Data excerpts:

● ● ● ●

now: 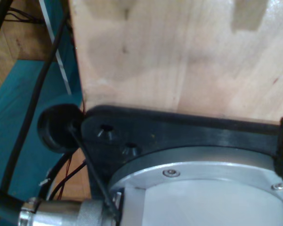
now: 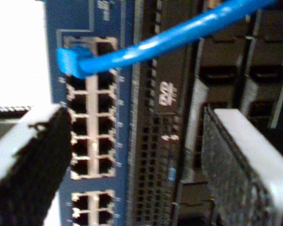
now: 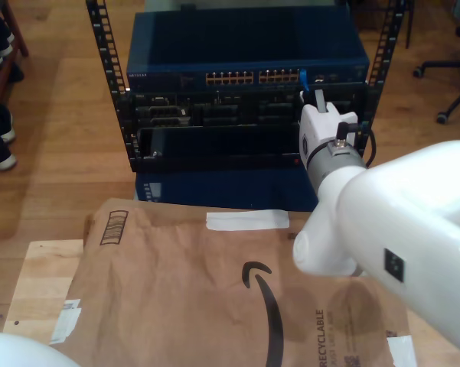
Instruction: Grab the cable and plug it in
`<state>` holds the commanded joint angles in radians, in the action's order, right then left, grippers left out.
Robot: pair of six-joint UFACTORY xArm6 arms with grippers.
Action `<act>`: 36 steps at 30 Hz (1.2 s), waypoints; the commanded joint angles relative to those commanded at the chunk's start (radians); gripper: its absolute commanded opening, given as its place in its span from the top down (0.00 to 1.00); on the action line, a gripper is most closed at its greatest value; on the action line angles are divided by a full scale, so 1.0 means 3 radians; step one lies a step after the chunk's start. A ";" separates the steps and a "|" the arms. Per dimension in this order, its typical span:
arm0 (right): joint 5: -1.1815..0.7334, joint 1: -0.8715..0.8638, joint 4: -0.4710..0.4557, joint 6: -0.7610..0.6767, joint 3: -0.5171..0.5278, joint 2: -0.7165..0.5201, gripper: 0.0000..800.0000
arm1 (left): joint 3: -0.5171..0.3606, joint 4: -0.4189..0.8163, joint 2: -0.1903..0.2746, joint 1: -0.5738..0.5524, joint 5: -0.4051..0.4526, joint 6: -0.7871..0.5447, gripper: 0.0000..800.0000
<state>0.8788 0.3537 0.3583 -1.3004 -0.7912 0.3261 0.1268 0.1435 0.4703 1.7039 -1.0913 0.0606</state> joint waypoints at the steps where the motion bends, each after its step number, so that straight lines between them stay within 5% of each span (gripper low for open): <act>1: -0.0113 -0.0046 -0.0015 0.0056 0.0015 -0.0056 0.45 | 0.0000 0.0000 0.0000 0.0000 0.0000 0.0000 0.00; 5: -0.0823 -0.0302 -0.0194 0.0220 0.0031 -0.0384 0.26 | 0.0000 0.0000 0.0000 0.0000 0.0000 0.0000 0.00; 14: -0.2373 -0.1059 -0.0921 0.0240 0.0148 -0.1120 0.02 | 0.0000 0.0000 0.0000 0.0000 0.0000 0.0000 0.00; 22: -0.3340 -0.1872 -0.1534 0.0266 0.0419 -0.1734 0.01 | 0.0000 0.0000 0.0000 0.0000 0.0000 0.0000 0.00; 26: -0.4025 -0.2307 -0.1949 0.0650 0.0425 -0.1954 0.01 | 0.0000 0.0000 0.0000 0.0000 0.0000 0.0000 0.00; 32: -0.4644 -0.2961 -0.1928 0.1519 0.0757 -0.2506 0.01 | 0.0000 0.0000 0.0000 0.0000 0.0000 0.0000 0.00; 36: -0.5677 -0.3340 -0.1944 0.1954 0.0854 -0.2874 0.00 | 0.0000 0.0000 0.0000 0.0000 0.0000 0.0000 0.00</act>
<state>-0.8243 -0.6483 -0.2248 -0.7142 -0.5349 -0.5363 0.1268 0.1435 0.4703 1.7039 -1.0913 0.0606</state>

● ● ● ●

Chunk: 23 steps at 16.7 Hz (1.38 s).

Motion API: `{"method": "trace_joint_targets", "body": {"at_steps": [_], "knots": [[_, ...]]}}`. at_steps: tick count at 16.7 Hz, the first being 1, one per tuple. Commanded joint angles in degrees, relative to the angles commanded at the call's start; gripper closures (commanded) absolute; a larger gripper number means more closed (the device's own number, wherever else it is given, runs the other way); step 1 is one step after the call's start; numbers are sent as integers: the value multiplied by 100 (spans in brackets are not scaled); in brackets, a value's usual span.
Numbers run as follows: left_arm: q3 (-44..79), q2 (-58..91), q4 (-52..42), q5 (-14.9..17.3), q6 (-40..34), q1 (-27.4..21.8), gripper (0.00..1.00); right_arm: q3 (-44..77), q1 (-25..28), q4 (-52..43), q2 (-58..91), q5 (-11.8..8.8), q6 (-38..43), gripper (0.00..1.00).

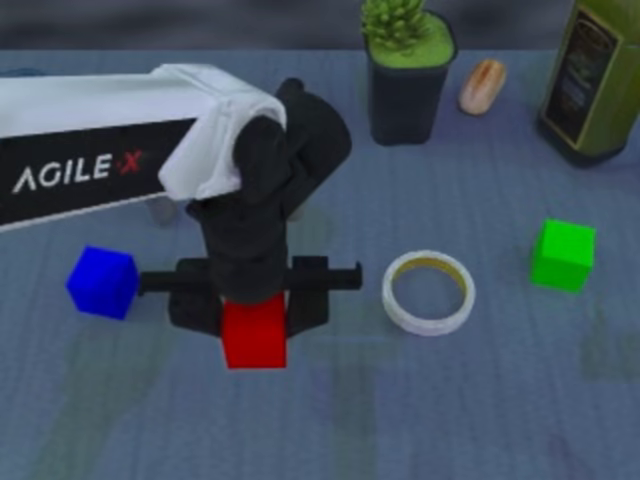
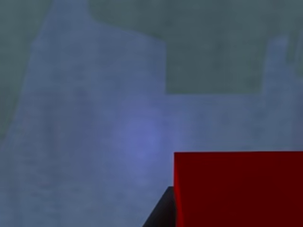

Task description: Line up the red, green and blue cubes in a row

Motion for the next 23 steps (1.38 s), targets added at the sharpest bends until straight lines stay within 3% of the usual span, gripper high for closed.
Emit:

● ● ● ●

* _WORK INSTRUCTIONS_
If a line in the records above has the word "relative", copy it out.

* _WRITTEN RESPONSE_
Action `<act>`: 36 steps at 30 Hz (1.2 s), waypoints; the commanded joint angles relative to those commanded at the chunk's start (radians); gripper: its absolute commanded opening, given as its place in its span from the top down (0.00 to 1.00); on the action line, a gripper is most closed at its greatest value; on the action line angles are divided by a full scale, so 1.0 means 3 radians; step one lies a step after the chunk's start. A ";" separates the steps and a "|" the arms. Per dimension in this order, its typical span:
Motion API: `{"method": "trace_joint_targets", "body": {"at_steps": [_], "knots": [[_, ...]]}}`. at_steps: tick count at 16.7 Hz, the first being 1, one per tuple. Commanded joint angles in degrees, relative to the angles commanded at the call's start; gripper closures (commanded) absolute; a larger gripper number means more closed (the device's own number, wherever else it is given, runs the other way); step 1 is one step after the call's start; numbers are sent as integers: the value multiplied by 100 (spans in brackets are not scaled); in brackets, a value's usual span.

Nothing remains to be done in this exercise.